La selección de futbol de México enfrentó el pasado 8 de septiembre a la de Argentina, en Dallas. El resultado fue un empate a dos goles. Al final, los ches mostraron preocupación. No es posible con su cuadro plagado de estelares europeos, hayan sido dominados durante todo el cotejo por un equipo en integración. En contraparte, para el Tri, el marcador fue decepcionante, pues tuvo en un puño a la albiceleste. Pero, como ocurre en estos casos, con enorme frecuencia, en los últimos minutos la victoria se escurrió entre los dedos.
En los minutos 84 y 88, Kun Agüero y Lio Messi le pusieron cifras definitivas al tanteador y rescataron una igualada con sabor a triunfo, aunque los dejó reflexionando sobre las condiciones en las que terminó el encuentro. En cambio, los pobres ratones verdes desfilaron por el túnel, rumbo a los vestidores, con el rabo entre las patas. La frustración fue grande, pero esperada. Parece que México y los representativos aztecas, en general, tienen miedo a la grandeza. Luego de triunfos sonados a nivel internacional, en selecciones menores en los mundiales del 2005 y 2011, se espera, siempre, que ocurra el relevo de la mentalidad del jugador nacional. Ya no se pide atletas más altos o forzudos. Lo que no da natura, no otorga Salamanca, dicen los españoles. Lo que se espera del jugador nuevo mexicano es un cambio de actitud, una forma de enfocar su encuentro con la gloria, la aceptación de, por lo menos, la posibilidad de trascender.
Con el empate, México perdió. Y lo hizo a lo Tuca. El entrenador brasileño, interino del combinado tricolor, es muy buen estratega, disciplinado como un general, inmune a la charlatanería. Es un gran líder, aunque no sabe resolver crucigramas. Presume una trayectoria de 25 años en el balompié, pero tiene, apenas, tres títulos de liga. Además, es frecuente que, en los últimos minutos, le saquen los juegos en los momentos decisivos. Lo ha demostrado en su equipo,
Tigres, en el que le pasa, con frecuencia, lo que se vio en la noche salobre ante la tropa del Tata Martino.
Pero más allá de la dificultad de Tuca para finiquitar a favor compromisos decisivos, el jugador mexicano sufre sus propias taras, atragantado con sus propias aspiraciones. Le falta el aire cuando piensa en la victoria. Es como esos corredores desesperados que, en su deseo vehemente por llegar a la meta, adelantan el cuerpo, se desbalancean y terminan de bruces. En realidad, se cayeron porque perdieron el temple y les faltó solidez de carácter para cruzar erguidos la línea.

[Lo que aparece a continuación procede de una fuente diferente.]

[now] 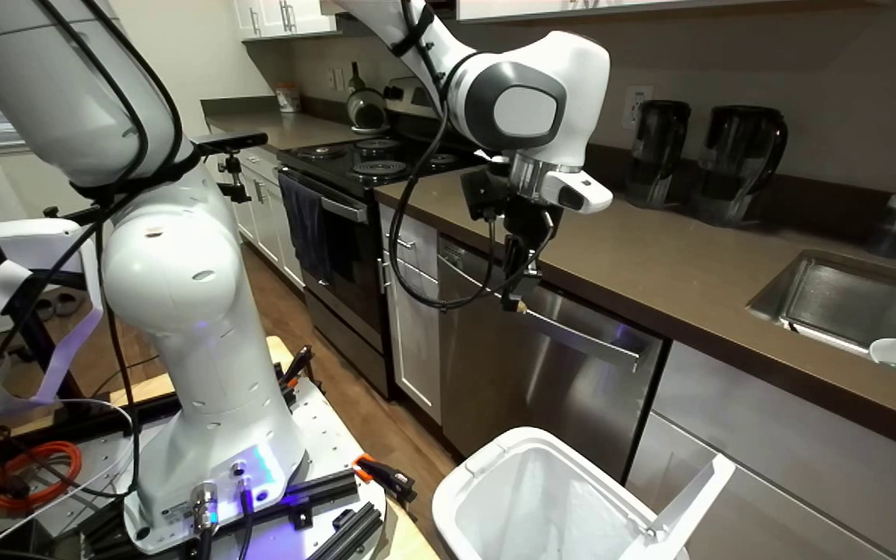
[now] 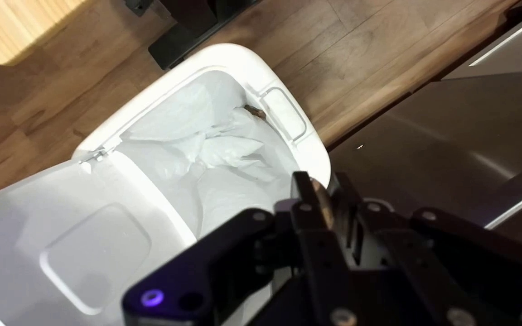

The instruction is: Pick up the garlic from the counter and discard it in the bin

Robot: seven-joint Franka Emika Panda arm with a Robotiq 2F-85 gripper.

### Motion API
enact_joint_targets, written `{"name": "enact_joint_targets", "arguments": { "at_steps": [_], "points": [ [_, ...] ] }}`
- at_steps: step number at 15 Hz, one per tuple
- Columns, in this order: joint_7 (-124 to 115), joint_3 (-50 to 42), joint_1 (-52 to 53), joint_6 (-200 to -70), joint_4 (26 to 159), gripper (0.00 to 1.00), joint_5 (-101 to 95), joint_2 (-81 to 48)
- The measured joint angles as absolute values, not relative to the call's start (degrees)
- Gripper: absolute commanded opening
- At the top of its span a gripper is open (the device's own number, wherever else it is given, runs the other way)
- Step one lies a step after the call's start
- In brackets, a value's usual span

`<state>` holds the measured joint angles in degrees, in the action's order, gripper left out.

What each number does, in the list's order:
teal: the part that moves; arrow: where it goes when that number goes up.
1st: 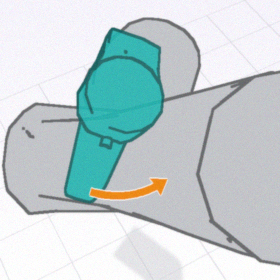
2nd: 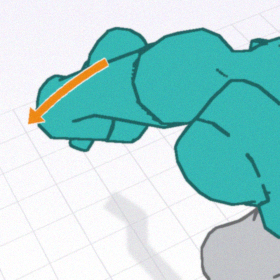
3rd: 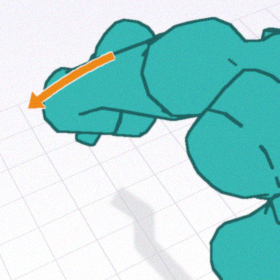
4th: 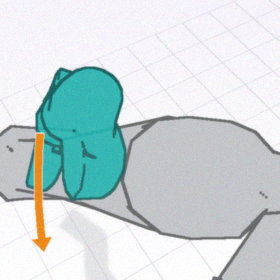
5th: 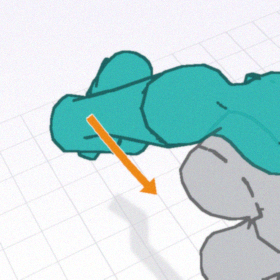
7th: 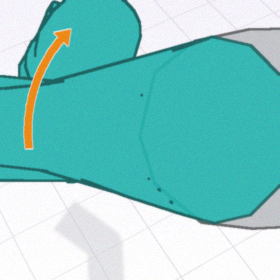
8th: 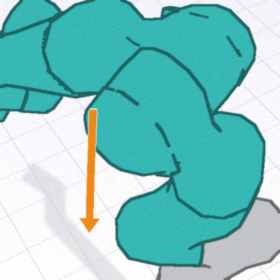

Lo que se demostró en el juego ante Argentina, no fue culpa del entrenador. Hubo dos pifias que confirman que el juego pasa por los pies de los jugadores y que son ellos, muchas veces, como en esta, los que cargan con la responsabilidad del resultado.
Apenas en el 2014, en el Mundial de Brasil, le pasó a México ante Holanda. Más allá de la deshonestidad del atacante neerlandés Arjen Robben, que se tiró un lindo clavado en el área, para vender un penal barato, al Tri le temblaron las piernas. Le faltó valor para empujar la daga hasta el fondo, y dejó vivir al rival que, en el momento previo a decir adiós, lo mató. Dice Nietzche que al enemigo hay que apalearlo con fuerza, hasta que no quede rastro de él. México no tiene esa entereza para cerrar el puño y descargar el golpe definitorio. Hay algo que le impide liberarse del lastre del miedo. En este momento de su historia, el Tri se encuentra como la Selección de Grecia en el 2004. Ganó la Eurocopa al anfitrión Portugal porque se enrachó e hizo el mérito de anotar un único gol para firmar el triunfo 1-0. Ni antes ni después, los helénicos han brillado. Lo que se entiende fue que, esa vez, se ciñó la corona por un accidente. Así le pasará a México, por ahora, si consigue elevarse. Habrá dado un campanazo por obra del Espíritu Santo, porque, actualmente, no tiene estatura para circular en el cielo junto a las potencias del orbe, Argentina incluida.